● **What you should do**: Could every entry be set down once more, exactly as given?

[Extracted records]
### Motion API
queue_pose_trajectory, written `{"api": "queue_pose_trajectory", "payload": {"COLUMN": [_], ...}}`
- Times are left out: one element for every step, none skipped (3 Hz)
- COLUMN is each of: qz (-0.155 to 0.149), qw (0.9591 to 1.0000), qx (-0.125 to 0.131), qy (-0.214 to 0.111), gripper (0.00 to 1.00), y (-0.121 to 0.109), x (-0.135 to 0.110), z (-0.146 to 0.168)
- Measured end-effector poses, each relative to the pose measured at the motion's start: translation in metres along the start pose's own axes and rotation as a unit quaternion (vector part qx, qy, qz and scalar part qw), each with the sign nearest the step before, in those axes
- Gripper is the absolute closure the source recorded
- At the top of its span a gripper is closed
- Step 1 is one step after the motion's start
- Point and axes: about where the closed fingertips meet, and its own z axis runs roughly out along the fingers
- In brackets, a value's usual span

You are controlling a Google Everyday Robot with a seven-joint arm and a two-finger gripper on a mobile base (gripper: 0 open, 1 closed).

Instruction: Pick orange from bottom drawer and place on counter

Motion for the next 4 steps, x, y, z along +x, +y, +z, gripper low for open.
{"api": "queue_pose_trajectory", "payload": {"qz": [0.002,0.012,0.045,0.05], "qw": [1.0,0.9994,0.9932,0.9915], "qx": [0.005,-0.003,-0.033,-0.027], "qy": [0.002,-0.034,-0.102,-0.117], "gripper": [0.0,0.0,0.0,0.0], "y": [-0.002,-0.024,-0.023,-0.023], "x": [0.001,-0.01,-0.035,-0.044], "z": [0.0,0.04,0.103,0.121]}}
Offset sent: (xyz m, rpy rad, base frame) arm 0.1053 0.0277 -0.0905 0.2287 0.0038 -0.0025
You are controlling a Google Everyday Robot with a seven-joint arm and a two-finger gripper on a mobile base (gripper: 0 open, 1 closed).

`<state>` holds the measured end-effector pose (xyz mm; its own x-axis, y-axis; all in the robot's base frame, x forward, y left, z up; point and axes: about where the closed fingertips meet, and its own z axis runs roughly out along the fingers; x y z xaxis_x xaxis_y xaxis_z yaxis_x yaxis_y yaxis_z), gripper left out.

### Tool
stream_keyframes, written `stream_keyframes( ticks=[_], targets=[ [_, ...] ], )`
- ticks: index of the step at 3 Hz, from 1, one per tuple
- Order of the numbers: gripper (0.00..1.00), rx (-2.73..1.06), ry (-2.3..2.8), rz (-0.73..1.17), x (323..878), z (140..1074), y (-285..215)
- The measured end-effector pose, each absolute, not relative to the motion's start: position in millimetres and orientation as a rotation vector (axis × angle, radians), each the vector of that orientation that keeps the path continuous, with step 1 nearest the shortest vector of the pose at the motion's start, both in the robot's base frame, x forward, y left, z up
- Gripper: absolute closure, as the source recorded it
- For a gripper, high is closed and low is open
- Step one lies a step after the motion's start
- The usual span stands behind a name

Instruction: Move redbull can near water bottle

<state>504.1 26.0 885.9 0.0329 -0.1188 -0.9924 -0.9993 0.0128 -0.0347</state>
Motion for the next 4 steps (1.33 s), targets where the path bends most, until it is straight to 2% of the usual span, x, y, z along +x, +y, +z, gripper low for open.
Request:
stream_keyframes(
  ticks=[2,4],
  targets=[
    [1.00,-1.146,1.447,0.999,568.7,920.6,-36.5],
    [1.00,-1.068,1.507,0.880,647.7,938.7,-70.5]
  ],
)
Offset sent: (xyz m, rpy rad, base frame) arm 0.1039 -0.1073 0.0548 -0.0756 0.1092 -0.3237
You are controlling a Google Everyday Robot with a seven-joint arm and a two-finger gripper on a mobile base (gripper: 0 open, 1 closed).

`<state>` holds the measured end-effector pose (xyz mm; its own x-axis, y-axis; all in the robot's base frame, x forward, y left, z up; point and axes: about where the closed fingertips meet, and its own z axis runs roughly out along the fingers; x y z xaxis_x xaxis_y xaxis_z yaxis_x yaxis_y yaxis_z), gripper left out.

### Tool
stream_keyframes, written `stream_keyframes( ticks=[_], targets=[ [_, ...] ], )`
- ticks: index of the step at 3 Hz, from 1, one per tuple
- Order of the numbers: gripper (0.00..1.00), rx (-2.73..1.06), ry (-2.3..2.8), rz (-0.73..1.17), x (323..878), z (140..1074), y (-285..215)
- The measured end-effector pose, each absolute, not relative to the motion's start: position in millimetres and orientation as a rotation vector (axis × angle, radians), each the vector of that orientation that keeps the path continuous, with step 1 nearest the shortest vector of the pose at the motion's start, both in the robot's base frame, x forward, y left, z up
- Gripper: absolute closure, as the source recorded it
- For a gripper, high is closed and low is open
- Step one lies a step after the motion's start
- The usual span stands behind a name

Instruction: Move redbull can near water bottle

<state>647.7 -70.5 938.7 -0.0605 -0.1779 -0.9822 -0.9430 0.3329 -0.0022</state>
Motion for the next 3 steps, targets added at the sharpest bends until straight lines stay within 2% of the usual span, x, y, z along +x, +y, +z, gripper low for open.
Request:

● **Response box**:
### Motion API
queue_pose_trajectory, written `{"api": "queue_pose_trajectory", "payload": {"COLUMN": [_], ...}}`
- Times are left out: one element for every step, none skipped (3 Hz)
- COLUMN is each of: qz (-0.155 to 0.149), qw (0.9591 to 1.0000), qx (-0.125 to 0.131), qy (-0.214 to 0.111), gripper (0.00 to 1.00), y (-0.121 to 0.109), x (-0.135 to 0.110), z (-0.146 to 0.168)
- Measured end-effector poses, each relative to the pose measured at the motion's start: translation in metres along the start pose's own axes and rotation as a unit quaternion (vector part qx, qy, qz and scalar part qw), each with the sign nearest the step before, in those axes
- Gripper is the absolute closure the source recorded
- At the top of its span a gripper is closed
- Step 1 is one step after the motion's start
- Point and axes: about where the closed fingertips meet, and its own z axis runs roughly out along the fingers
- In brackets, a value's usual span

You are controlling a Google Everyday Robot with a seven-joint arm and a two-finger gripper on a mobile base (gripper: 0 open, 1 closed).

Instruction: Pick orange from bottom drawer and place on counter

Motion for the next 4 steps, x, y, z along +x, +y, +z, gripper low for open.
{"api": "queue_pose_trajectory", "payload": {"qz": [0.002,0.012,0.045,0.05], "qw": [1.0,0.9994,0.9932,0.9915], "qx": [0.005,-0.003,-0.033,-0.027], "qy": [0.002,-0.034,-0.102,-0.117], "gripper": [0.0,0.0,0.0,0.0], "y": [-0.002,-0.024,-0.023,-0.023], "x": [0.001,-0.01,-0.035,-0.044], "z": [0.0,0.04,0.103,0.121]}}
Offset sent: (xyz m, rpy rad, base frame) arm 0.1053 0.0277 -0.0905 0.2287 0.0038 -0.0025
You are controlling a Google Everyday Robot with a seven-joint arm and a two-finger gripper on a mobile base (gripper: 0 open, 1 closed).

`<state>` holds the measured end-effector pose (xyz mm; its own x-axis, y-axis; all in the robot's base frame, x forward, y left, z up; point and axes: about where the closed fingertips meet, and its own z axis runs roughly out along the fingers; x y z xaxis_x xaxis_y xaxis_z yaxis_x yaxis_y yaxis_z), gripper left out.

### Tool
stream_keyframes, written `stream_keyframes( ticks=[_], targets=[ [_, ...] ], )`
- ticks: index of the step at 3 Hz, from 1, one per tuple
- Order of the numbers: gripper (0.00..1.00), rx (-2.73..1.06), ry (-2.3..2.8), rz (-0.73..1.17), x (323..878), z (140..1074), y (-285..215)
- The measured end-effector pose, each absolute, not relative to the motion's start: position in millimetres and orientation as a rotation vector (axis × angle, radians), each the vector of that orientation that keeps the path continuous, with step 1 nearest the shortest vector of the pose at the motion's start, both in the robot's base frame, x forward, y left, z up
- Gripper: absolute closure, as the source recorded it
- For a gripper, high is closed and low is open
- Step one lies a step after the motion's start
- The usual span stands behind a name

Instruction: Move redbull can near water bottle

<state>504.1 26.0 885.9 0.0329 -0.1188 -0.9924 -0.9993 0.0128 -0.0347</state>
Motion for the next 4 steps (1.33 s), targets where the path bends most, until it is straight to 2% of the usual span, x, y, z along +x, +y, +z, gripper low for open.
Request:
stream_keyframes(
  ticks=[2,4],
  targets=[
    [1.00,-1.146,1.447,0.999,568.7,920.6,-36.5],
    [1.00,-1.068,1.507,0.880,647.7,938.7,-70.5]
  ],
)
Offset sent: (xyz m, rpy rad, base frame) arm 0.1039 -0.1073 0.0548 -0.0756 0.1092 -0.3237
You are controlling a Google Everyday Robot with a seven-joint arm and a two-finger gripper on a mobile base (gripper: 0 open, 1 closed).

`<state>` holds the measured end-effector pose (xyz mm; its own x-axis, y-axis; all in the robot's base frame, x forward, y left, z up; point and axes: about where the closed fingertips meet, and its own z axis runs roughly out along the fingers; x y z xaxis_x xaxis_y xaxis_z yaxis_x yaxis_y yaxis_z), gripper left out.

### Tool
stream_keyframes, written `stream_keyframes( ticks=[_], targets=[ [_, ...] ], )`
- ticks: index of the step at 3 Hz, from 1, one per tuple
- Order of the numbers: gripper (0.00..1.00), rx (-2.73..1.06), ry (-2.3..2.8), rz (-0.73..1.17), x (323..878), z (140..1074), y (-285..215)
- The measured end-effector pose, each absolute, not relative to the motion's start: position in millimetres and orientation as a rotation vector (axis × angle, radians), each the vector of that orientation that keeps the path continuous, with step 1 nearest the shortest vector of the pose at the motion's start, both in the robot's base frame, x forward, y left, z up
- Gripper: absolute closure, as the source recorded it
- For a gripper, high is closed and low is open
- Step one lies a step after the motion's start
- The usual span stands behind a name

Instruction: Move redbull can near water bottle

<state>647.7 -70.5 938.7 -0.0605 -0.1779 -0.9822 -0.9430 0.3329 -0.0022</state>
Motion for the next 3 steps, targets added at the sharpest bends until straight lines stay within 2% of the usual span, x, y, z along +x, +y, +z, gripper low for open.
Request:

The exercise is complete with this answer.